Dialogue politique : le FPI et le Pdci posent leurs conditions

Rencontre Ouattara- Bédié : la semaine dernière, le président sortant Ouattara Alssane et Henri Konan Bédié, se rencontraient dans le cadre de la mise en place d’un cadre propice au dialogue entre pouvoir et opposition. Si aucune décision concrète n’a sanctionné cette rencontre très attendue, les deux responsables politiques ont convenu de se revoir pour des discussions. Mais le PDCI et le FPI n’entendent pas aller à la table du dialogue sans certains gestes d’apaisement.

L’actualité politique ivoirienne ces dernières semaines était mouvementée en raison des élections présidentielles du 31 octobre dernier. Le scrutin tant attendu par l’opposition a finalement été boycottée par une grande partie des opposants ivoiriens, au motif que les conditions d’une élection libre et transparente, n’auraient pas été réunies avant. Si la présidentielle du 31 octobre s’est bel et bien tenue à la date indiquée, nombres de citoyen ont été empêchés d’exercer leur droit de vote le jour J, en raison de plusieurs manifestations organisées par des militants de l’opposition, dans certaines localités de l’intérieur du pays. Après le scrutin, l’opposition ivoirienne a annoncé la mise en place d’un conseil national de transition, conseil dont certains membres son été mis aux arrêts depuis une bonne dizaine de jours. Après une première rencontre chaleureuse, l’opposition ivoirienne attend désormais des actes concrets de la part du régime, avant de poursuivre le dialogue politique tant souhaité.

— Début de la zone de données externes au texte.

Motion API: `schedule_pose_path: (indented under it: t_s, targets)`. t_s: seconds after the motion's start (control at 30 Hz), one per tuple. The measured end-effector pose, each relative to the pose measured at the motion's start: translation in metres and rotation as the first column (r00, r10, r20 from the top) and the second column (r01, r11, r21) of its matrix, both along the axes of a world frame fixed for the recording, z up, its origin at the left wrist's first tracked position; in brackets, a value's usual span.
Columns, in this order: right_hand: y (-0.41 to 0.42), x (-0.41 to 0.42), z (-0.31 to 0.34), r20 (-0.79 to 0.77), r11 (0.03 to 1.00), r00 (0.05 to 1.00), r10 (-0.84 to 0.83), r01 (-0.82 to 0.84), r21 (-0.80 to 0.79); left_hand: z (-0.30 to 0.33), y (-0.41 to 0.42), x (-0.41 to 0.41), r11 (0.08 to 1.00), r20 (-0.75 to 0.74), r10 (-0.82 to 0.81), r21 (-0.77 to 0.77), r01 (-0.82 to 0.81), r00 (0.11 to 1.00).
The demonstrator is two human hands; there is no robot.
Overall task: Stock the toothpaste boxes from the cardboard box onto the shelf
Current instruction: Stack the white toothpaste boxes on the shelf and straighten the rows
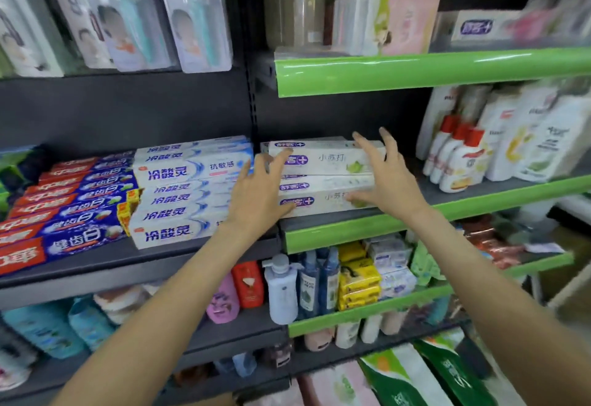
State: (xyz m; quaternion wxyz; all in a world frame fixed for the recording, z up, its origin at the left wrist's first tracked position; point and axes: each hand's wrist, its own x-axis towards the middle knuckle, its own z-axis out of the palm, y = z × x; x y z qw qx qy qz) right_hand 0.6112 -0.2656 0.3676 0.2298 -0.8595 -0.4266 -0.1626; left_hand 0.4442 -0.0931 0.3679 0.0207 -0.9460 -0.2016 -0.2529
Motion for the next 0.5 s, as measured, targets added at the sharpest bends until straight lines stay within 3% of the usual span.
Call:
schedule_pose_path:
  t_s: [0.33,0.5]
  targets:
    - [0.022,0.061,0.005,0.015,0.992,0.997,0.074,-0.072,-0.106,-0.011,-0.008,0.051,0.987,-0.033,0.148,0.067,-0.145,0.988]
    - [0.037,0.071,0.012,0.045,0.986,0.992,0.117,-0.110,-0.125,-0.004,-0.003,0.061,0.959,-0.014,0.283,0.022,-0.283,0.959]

«Le PDCI-RDA et le FPI, après avoir fait le constat de l’échec de la politique de réconciliation conduite par le régime de M. Alassane Ouattara, se sont convaincus, avant l’échéance présidentielle du 31 octobre 2020, qu’aucun processus électoral ne pouvait être porteur de paix dans un climat sociopolitique non apaisé, du fait d’un manque de consensus national autour des questions essentielles qui touchent à la vie de la Nation… Le PDCI- RDA et le FPI, conformément aux engagements conjoints pris dans le cadre de leur accord de collaboration, continuent de privilégier la négociation comme l’unique voie pour sortir la Côte d’Ivoire de la crise actuelle qui endeuille de nombreuses familles, depuis l’annonce de la candidature anticonstitutionnelle de M. Alassane Ouattara pour un troisième mandat à la présidence de la République… Le PDCI-RDA et le FPI estiment qu’avant l’entame des discussions qui doivent se faire avec toutes les parties prenantes, il est indispensable de ramener la sérénité et la confiance entre tous les acteurs, en apaisant le climat sociopolitique qui s’est considérablement dégradé ces derniers mois.», ont rapporté le Pdci Rda et le FPi dans un communiqué conjoint, en prélude à de nouvelles discussions avec le pouvoir en place. Si Ouattara et Bédié ont convenu de se revoir dans le cadre du dialogue politique, Henri Konan Bédié, actuel chef de file de l’opposition ivoirienne et par ailleurs président du PDCI RDA, attend des gestes d’apaisement de la part du président ivoirien Ouattara Alassane.

> Lire aussi  CPI : la première audience de Mahamat Said Abdel Kani prévue pour jeudi

Retour des exilés politiques

Parmi les actes d’apaisement attendus par l’opposition ivoirienne, «La levée du blocus autour des résidences de tous les leaders des partis politiques de l’opposition, notamment celles du Pr Maurice Kakou Guikahue, de messieurs Affi N’guessan, Albert Mabri Touakeusse et du Pr Hubert Oulaye ; –  Le retour des exilés avec à leur tête le président Laurent Gbagbo, le premier ministre Guillaume Soro, le ministre Charles Blé Goudé et le maire Akossi Benjo ; – La libération de tous les prisonniers politiques, civils et militaires, injustement et illégalement incarcérés ;  – La fin de toutes les poursuites judiciaires contre les responsables et militants de l’opposition et de la société civile», rapportent le PDCI et le FPI dans leur communiqué conjoint. Pascal Affi N’Guessan et Maurice Kacou Guikahue ont été interpellés dans le cadre des poursuites engagés contre les instigateurs du conseil national de transition mis en place par l’opposition après le scrutin du 31 octobre dernier. Henri Konan Bédié avait alors été désigné comme président du conseil national de transition.